__DIRECTIONS__
What you return must be the data below, word for word, without any images.

__DATASET EXTRACT__
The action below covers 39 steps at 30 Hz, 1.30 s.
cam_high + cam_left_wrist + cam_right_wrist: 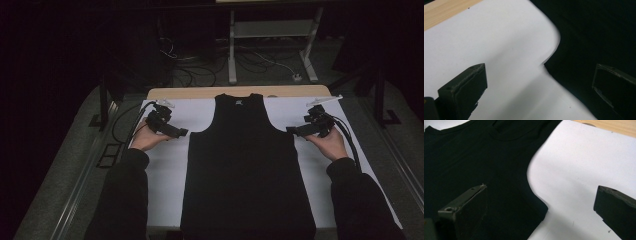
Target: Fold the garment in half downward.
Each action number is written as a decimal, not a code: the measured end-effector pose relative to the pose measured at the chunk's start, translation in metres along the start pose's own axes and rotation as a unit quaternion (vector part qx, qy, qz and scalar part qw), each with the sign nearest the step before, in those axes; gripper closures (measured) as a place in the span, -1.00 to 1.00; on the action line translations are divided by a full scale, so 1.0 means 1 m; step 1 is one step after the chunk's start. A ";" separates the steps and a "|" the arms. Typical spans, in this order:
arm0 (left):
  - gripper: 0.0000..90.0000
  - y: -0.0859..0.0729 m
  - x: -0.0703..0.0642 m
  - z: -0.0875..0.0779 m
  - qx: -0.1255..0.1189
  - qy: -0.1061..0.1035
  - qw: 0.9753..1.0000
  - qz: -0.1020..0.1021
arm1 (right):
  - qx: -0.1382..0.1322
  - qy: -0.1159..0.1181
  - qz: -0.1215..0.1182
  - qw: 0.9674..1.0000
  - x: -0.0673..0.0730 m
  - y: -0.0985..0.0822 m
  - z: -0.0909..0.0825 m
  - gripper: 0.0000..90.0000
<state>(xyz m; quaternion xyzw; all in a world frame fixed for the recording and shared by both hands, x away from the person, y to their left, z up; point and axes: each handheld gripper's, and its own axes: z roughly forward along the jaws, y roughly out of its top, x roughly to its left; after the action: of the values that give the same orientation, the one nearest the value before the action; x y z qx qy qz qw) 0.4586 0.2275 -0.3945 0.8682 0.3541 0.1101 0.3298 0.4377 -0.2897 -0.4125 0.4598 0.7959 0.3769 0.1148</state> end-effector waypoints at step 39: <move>-0.47 -0.007 0.001 0.044 0.014 -0.066 0.996 -0.056 | 0.047 0.040 0.039 0.997 -0.018 -0.017 0.023 -0.61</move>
<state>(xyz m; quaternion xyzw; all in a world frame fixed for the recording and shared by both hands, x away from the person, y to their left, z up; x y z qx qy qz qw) 0.4740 0.2101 -0.4321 0.8568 0.3813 0.0290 0.3459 0.4487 -0.2977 -0.4431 0.4797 0.7984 0.3609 0.0463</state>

__EXERCISE OUTPUT__
The action below covers 39 steps at 30 Hz, 1.30 s.
cam_high + cam_left_wrist + cam_right_wrist: 
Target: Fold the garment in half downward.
Each action number is written as a decimal, not a code: the measured end-effector pose relative to the pose measured at the chunk's start, translation in metres along the start pose's own axes and rotation as a unit quaternion (vector part qx, qy, qz and scalar part qw), each with the sign nearest the step before, in those axes; gripper closures (measured) as a place in the span, -1.00 to 1.00; on the action line translations are divided by a full scale, so 1.0 means 1 m; step 1 is one step after the chunk's start. A ";" separates the steps and a "|" the arms. Typical spans, in this order:
arm0 (left):
  - gripper: 0.0000..90.0000
  - y: -0.0859..0.0729 m
  - x: -0.0703..0.0642 m
  - z: -0.0875..0.0779 m
  - qx: -0.1255..0.1189
  - qy: -0.1061..0.1035
  - qw: 0.9753..1.0000
  - qz: -0.1020..0.1021
arm1 (right):
  - qx: -0.1382..0.1322
  - qy: -0.1159..0.1181
  - qz: -0.1215..0.1182
  - qw: 0.9674..1.0000
  - x: -0.0673..0.0730 m
  - y: -0.0985..0.0822 m
  - z: -0.0909..0.0825 m
  - gripper: 0.0000..90.0000
<state>(xyz m; quaternion xyzw; all in a world frame fixed for the recording and shared by both hands, x away from the person, y to their left, z up; point and axes: each handheld gripper's, and its own axes: z roughly forward along the jaws, y roughly out of its top, x roughly to its left; after the action: of the values that give the same orientation, the one nearest the value before the action; x y z qx qy qz qw) 0.4586 0.2275 -0.3945 0.8682 0.3541 0.1101 0.3298 0.4377 -0.2897 -0.4125 0.4598 0.7959 0.3769 0.1148</state> end-effector waypoints at step 39: <move>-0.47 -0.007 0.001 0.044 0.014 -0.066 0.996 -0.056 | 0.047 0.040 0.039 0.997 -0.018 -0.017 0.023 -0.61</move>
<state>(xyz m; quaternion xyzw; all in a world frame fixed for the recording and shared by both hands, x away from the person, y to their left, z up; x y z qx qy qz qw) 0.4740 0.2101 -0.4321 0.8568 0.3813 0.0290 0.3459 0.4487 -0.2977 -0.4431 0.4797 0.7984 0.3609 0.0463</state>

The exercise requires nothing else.